Two House of Representatives Committees have each released separate budget proposals that, after review and mark-up, will form the American Health Care Act (“AHCA”), the first in a series of legislation that is intended to replace the Affordable Care Act (the “ACA”). The two House Committee bills repeal many of the taxes imposed under the ACA and significantly change the ACA’s revisions to the Medicaid program and its funding. Below are highlights from the legislation that impact employer-sponsored group health plans:
Employer and Individual Mandate Penalties. The AHCA essentially repeals the ACA’s Employer Shared Responsibility Penalty (i.e., the “Employer Mandate” Penalty) and the Individual Shared Responsibility Penalty (i.e., the “Individual Mandate Penalty”) by reducing the respective penalties to $0, retroactively to January 1, 2016.
Tax Credits. The AHCA would replace the ACA’s income-based group health premium tax subsidies with advanceable, refundable tax credits to purchase either health insurance coverage offered through a state’s health insurance marketplace or unsubsidized COBRA coverage under an insured employer’s group health policy.
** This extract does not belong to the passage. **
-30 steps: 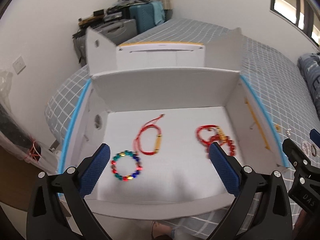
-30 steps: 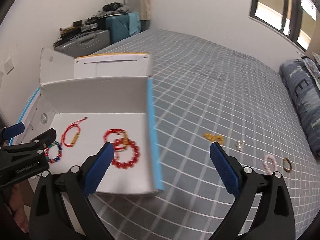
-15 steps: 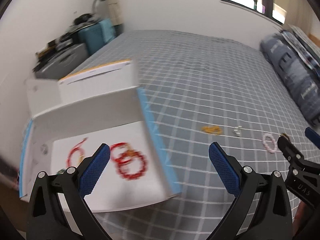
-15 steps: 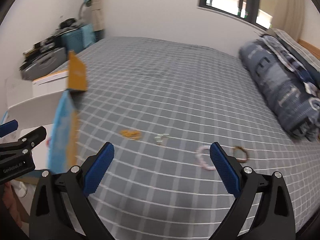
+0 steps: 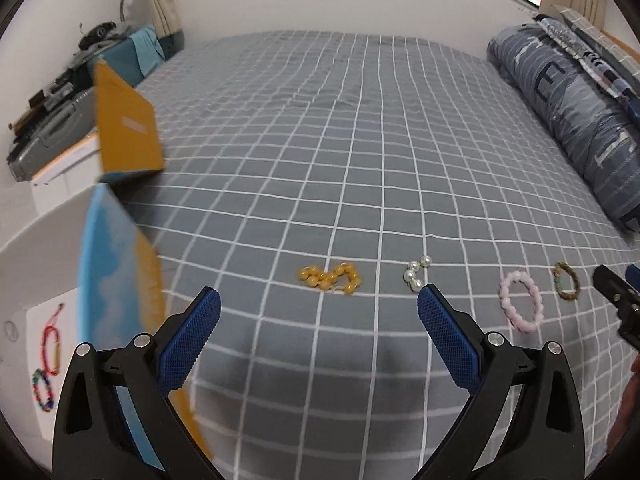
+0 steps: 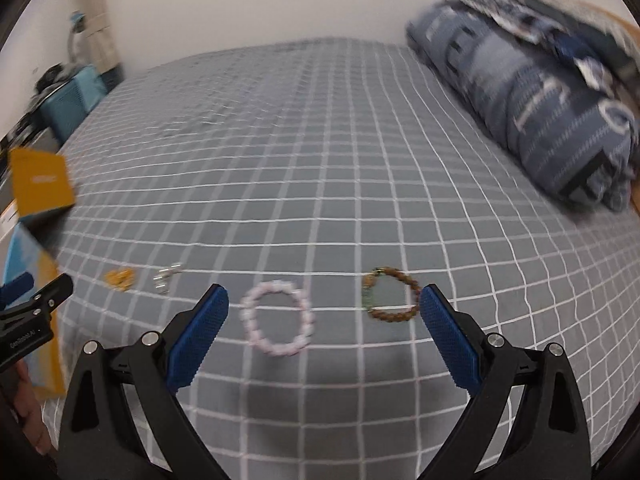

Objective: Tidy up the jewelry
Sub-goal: 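Move both tools from the box over the yellow and brown bead bracelets, then grasp yellow bead bracelet with left tool while right tool grasps brown wooden bead bracelet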

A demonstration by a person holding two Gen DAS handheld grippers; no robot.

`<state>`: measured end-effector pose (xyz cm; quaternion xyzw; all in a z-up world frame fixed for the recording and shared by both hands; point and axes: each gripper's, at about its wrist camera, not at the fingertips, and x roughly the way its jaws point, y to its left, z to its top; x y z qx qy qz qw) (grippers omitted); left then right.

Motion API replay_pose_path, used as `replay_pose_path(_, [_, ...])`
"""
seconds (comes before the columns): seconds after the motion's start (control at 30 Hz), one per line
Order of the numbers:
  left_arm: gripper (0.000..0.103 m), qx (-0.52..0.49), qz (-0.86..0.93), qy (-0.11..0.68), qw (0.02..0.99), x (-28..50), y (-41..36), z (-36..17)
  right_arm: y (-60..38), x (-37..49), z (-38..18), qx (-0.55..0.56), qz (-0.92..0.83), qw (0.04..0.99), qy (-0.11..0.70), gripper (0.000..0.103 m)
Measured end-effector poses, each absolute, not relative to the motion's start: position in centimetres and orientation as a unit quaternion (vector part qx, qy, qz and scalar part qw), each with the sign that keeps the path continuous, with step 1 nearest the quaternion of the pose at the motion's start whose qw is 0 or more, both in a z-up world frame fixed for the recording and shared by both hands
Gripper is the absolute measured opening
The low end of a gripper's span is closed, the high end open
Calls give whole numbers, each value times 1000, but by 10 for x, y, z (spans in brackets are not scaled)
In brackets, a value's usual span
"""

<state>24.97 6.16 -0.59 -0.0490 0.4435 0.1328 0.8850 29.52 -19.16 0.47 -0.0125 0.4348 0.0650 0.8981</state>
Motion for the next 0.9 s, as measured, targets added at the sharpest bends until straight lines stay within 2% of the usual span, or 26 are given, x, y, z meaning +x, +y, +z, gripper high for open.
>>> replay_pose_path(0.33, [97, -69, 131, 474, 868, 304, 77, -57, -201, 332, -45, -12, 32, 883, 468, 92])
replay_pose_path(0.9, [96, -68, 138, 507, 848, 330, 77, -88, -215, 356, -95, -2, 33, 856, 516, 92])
The credit increases from $2,000 to $4,000 based on age and phases out after the taxpayer’s adjusted gross income exceeds $75,000 ($150,000 for joint filings). Coverage purchased with the credits must meet criteria that differ from the ACA requirements.
Employer Reporting. The AHCA does not modify the ACA-imposed employer reporting requirements under Internal Revenue Code Sections 6055 and 6056. This means, as of now, employers must continue with their efforts to satisfy their ACA reporting obligations (i.e., Forms 1094/B-C and 1095/B-C).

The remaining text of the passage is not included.